Of course, John Key is business-friendly. But he brings to National’s leadership an agenda that already goes far beyond business and will widen as he heads to the top Beehive job. He is pro-business but not a business lapdog.
Key comes from business. But he also left business. Business made him rich. But he wants more than money. It is that “more” that business will have to come to grips with. He is no Roundtable clone, even though the business was in is one of the most open-market of all business sectors.
In one sense Key has already made National more business-friendly. That is because his elevation (in the absence of some extraordinary event) to the party leadership today (Monday 27 November) makes it more likely National will lead the post-2008 government.

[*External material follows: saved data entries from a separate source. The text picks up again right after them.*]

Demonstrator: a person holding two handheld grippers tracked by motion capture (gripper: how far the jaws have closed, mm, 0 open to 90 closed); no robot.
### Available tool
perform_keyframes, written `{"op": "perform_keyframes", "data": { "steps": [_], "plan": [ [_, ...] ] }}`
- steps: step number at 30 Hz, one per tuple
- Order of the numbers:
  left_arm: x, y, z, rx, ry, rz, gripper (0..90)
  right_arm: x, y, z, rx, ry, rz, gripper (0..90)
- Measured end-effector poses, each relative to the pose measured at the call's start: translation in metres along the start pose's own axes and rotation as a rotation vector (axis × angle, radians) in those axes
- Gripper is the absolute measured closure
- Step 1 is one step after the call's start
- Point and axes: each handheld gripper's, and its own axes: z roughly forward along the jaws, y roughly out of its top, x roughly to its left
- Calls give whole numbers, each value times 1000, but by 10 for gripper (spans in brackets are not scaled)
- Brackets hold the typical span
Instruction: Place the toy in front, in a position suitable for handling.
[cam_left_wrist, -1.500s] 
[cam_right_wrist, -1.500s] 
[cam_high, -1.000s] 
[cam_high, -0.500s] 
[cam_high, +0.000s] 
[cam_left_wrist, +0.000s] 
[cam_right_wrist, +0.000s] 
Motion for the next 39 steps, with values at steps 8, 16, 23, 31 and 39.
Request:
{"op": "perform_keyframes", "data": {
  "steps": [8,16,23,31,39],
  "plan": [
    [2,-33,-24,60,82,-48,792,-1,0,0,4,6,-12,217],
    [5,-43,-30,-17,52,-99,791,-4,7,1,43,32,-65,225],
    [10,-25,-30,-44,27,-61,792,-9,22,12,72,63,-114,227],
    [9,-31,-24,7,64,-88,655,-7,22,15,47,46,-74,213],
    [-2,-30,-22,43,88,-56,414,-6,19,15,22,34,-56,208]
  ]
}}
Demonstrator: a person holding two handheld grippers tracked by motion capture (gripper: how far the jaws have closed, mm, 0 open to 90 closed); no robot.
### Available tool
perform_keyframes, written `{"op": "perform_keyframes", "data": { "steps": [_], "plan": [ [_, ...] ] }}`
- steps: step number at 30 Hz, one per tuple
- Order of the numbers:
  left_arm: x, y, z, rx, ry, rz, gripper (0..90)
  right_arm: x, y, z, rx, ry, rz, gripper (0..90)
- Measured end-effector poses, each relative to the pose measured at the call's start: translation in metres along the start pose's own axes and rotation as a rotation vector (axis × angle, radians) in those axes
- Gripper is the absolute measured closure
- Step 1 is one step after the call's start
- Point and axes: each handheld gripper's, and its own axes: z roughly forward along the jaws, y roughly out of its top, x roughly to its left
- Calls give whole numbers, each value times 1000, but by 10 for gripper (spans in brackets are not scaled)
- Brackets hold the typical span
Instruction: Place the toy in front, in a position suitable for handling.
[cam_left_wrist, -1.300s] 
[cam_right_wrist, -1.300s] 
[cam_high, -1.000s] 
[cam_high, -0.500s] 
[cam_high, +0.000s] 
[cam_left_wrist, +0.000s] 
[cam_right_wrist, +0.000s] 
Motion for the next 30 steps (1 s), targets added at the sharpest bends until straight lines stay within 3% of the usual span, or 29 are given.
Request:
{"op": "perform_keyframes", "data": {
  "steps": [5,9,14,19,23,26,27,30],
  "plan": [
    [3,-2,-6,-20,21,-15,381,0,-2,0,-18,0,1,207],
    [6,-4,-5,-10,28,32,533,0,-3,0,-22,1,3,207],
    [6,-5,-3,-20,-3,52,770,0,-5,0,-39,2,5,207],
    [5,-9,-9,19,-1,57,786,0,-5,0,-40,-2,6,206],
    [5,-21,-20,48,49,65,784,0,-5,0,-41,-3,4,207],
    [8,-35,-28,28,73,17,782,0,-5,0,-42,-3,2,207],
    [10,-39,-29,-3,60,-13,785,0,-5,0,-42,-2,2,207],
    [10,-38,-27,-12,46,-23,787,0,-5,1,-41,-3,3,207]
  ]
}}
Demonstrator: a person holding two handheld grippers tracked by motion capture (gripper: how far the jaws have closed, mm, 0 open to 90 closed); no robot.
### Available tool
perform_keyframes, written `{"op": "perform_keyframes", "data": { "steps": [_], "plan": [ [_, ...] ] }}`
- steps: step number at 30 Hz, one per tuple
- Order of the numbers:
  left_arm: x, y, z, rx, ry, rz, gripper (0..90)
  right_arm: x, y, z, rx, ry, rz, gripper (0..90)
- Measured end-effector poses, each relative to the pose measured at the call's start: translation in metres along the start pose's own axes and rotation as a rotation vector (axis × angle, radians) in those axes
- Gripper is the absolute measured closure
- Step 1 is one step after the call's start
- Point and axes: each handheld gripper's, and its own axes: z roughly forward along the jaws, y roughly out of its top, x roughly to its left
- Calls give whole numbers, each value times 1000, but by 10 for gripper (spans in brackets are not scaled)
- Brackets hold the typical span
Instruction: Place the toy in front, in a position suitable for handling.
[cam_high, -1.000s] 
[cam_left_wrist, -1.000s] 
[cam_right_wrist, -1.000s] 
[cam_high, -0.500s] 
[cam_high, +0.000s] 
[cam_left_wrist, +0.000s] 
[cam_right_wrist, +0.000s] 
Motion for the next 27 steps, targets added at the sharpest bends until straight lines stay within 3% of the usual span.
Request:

He is young and attractive. He has charm without smarm. He connects. He draws people to him. He will win back liberal non-voters in 2005 and win votes off Labour whom Don Brash could not reach. Don’t be surprised if National goes into Christmas with a bounce in the polls.
Labour would have preferred gaffer Brash to hang on. Failing that, Labour wanted an early transition so they could have longer to undermine Key.
For a couple of years Labour strategists have talked of dark secrets in Key’s past. So far they have produced none for public consumption and those they have privately trialled have not stuck. One which a senior minister floated to a senior National MP recently was effortlessly falsified.
That doesn’t mean there aren’t dark secrets in Key’s $40 million (this was written without having seen the Hager book). But neither is there anything in his demeanour — or in the comments of people in his past to whom I have spoken — that suggests there are. So the Beehive’s ninth floor beckons.
What will he do when — perhaps we should also add “if” — he gets to the ninth floor?
Factor in these points:
* Key listens. And he takes on board what he hears. That is good news for business but it is also good news for other pressure groups.
* Key learns. He makes mistakes and as leader he will make more because he doesn’t know his party well enough, he is too soon into the job, he hurries and sometimes reaches premature conclusions. But he doesn’t make the same mistake twice.
* Key spent time in a state house as a child. This doesn’t make him automatically the friend of the poor — he had a resourceful mother who got the family upwardly mobile out of the state house — but he does seem genuinely to bother, and not just for economic reasons, that his New Zealand has large numbers of rootless children and young people in South Auckland and similar places. And he says fixing that will be resource-intensive and costly on the Budget, which is not what tax-shy business wants to hear.
* Key advocates corporate social responsibility — companies engaging with and doing good works in their communities. That puts him at odds with the Business Roundtable.
* Key wants a long-run government. That implies taking reform in stages and taking the public with the government — notably, for example, on selldowns of minority shareholdings in state-owned enterprises. But it also requires a degree of selective boldness in policy, not just waiting for the government to biodegrade and leave the Treasury benches vacant.
* Key does not fear to take positions. This is a plus and a minus. The plus would be an inclination as Prime Minister to take decisions and not procrastinate. The minus is that he might short-circuit the consensus-building that makes a strong and durable government and the building of wider public constituencies that make policies strong and durable.
So what sort of policies could business expect?
First, they would lean in a pro-business direction, reducing regulation (particularly labour market regulation), taxes and state ownership of businesses such as SOEs and loosening government agencies’ dominance of social and environmental services by increasing backing for and partnership with non-government and privately owned ventures.
Second, the tone would be moderate but over time — say, three terms — the policy landscape would change significantly. Bill English is a prime advocate of this incremental approach and cites John Howard’s success in Australia.
Third, spending on some social services and education would increase, not decrease. This would limit fiscal room for tax cuts. However, a stronger emphasis on work in place of, or in return for, welfare benefits might offset that somewhat.
Fourth, the state would continue to be active in supporting research and development — probably more active than now — and export development and some other business development. That too, would limit room for tax cuts.
Fifth, Key is a convert to climate change. So preserving the carbon status quo is not an option, whatever the colour of the next government.
In short, a Key government would be more “centre” than “right” but with a penchant for occasional bold strikes.
But there can be no such thing as a “Key government” pure and simple. Much would depend on which colleagues hold the cornerstone portfolios of finance (for which Key in the past has wanted English), education, economic development, health and environment and on who commands the back bench.
An indication of the first will be known shortly when the shadow portfolios are allocated. The answer to the second will emerge over the next year as the pecking order settles in the wake of the change.
So, more business-friendly under Key, sure. But how quickly and how deeply business-friendly is not yet precisely measurable.